There is also the more obviously confounding question of what to make of Onetti in the original Spanish. His sentences unfold without regard for chronology or space and are thickly layered; their heaped-up details forever recede back into themselves. In the arresting novella Farewells (1954), the narrator’s description of the gaze of a sanatorium patient also doubles as a lucid description of Onetti’s sentences: "In a gentle, tried and tested manner working hard both to convince and corrupt what he was looking at, so that everything was touched by the sense of slight desperation."
Despite their obvious stylistic differences, Onetti shares with Borges a penchant for creating elaborate alternate realities–and for showing how these realities have come to pass. Onetti’s admirers like to call him "Borgesian," which the Argentine, who never particularly liked Onetti, would at least have appreciated. In "Kafka and his Precursors," Borges says that the writer creates his own precursors and thus defies chronology. Such appears to be the partial fate of Juan Carlos Onetti, only in reverse–a buried influence, an unsuspecting casualty of literary history.

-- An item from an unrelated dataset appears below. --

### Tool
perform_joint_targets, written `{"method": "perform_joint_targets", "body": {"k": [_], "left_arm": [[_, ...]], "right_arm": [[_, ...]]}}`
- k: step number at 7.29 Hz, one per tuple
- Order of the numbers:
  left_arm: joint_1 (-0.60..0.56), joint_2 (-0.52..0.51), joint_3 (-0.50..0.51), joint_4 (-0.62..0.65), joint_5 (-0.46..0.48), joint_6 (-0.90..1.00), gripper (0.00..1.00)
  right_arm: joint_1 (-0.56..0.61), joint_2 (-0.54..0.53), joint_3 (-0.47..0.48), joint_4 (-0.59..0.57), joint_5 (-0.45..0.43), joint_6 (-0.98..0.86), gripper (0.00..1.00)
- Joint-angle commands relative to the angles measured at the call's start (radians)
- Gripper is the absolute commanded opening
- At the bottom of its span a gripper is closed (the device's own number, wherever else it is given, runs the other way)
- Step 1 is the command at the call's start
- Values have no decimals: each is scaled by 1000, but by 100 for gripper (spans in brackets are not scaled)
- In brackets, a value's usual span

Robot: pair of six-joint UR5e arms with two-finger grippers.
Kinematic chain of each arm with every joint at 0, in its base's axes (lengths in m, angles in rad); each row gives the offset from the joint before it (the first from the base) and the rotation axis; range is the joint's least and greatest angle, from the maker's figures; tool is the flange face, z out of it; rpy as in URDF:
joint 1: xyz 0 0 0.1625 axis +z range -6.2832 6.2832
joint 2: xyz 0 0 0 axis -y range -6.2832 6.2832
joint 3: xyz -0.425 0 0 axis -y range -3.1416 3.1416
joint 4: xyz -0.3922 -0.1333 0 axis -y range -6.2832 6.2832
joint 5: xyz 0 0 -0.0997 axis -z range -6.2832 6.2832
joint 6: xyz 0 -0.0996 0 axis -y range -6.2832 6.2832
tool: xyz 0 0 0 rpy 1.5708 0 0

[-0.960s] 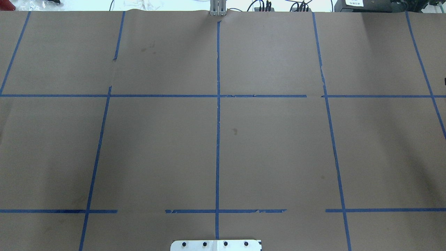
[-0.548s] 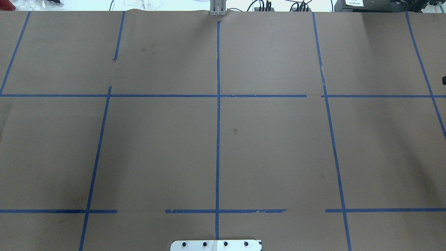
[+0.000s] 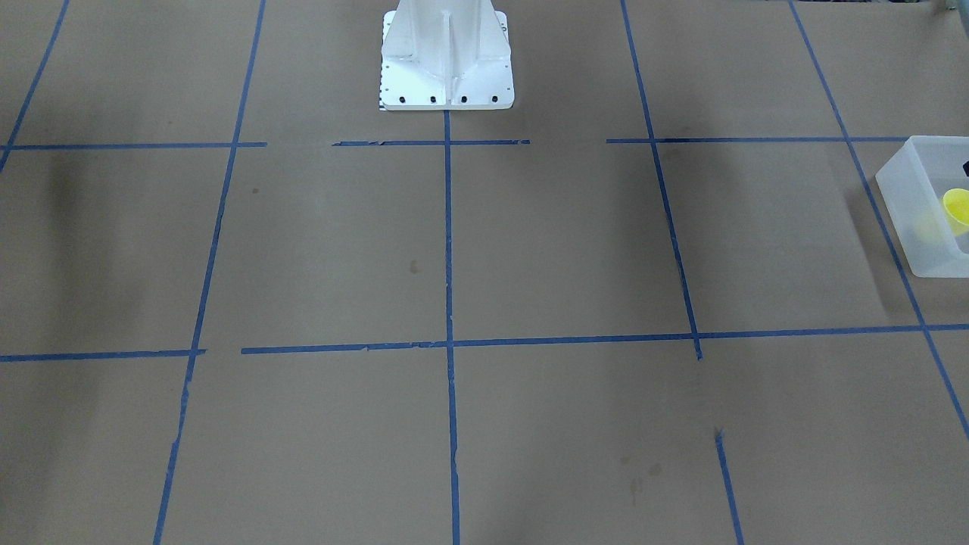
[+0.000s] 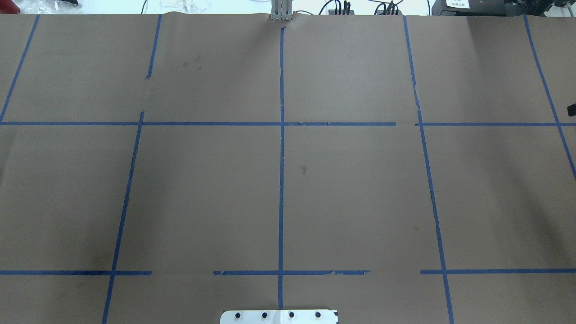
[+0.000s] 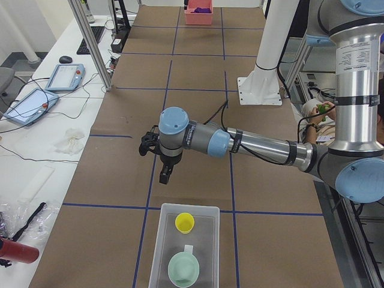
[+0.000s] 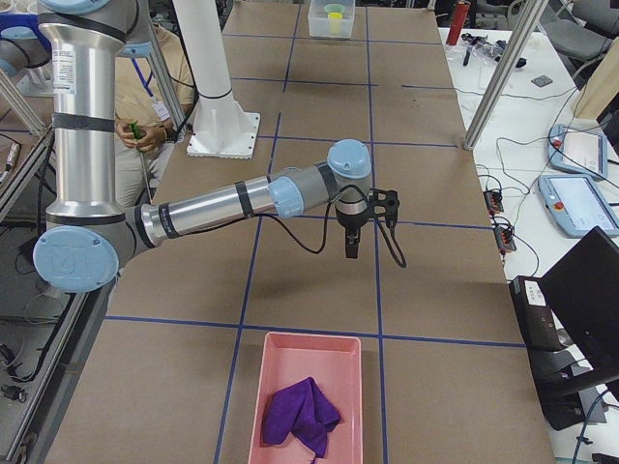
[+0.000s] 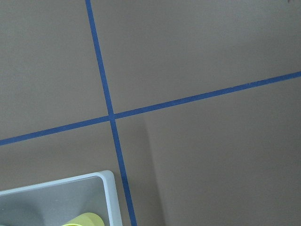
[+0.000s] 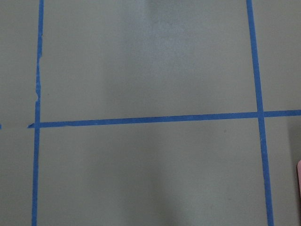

In June of last year, a previously unpublished short story by Onetti surfaced in Montevideo and promptly appeared in Turia, a Spanish literary magazine. "El último viernes" is spare, only several pages long, and consists in its entirety of a conversation between a police chief and a journalist. They share coarse reminiscences and coarser projections. Onetti had written the story on the already filled pages of his daughter’s childhood notebook. It’s a telling image–Onetti writing over his daughter’s words only, finally, to be written over himself. Time and circumstance, and the particular bend of prevailing literary history, have all but buried Onetti’s fiction in English. And if left unaccounted for, his work–to his readers in translation anyway–is perhaps in danger of being worn away. Onetti himself once admitted that his reign was not of this world; at the time, he hadn’t intended that to be a warning.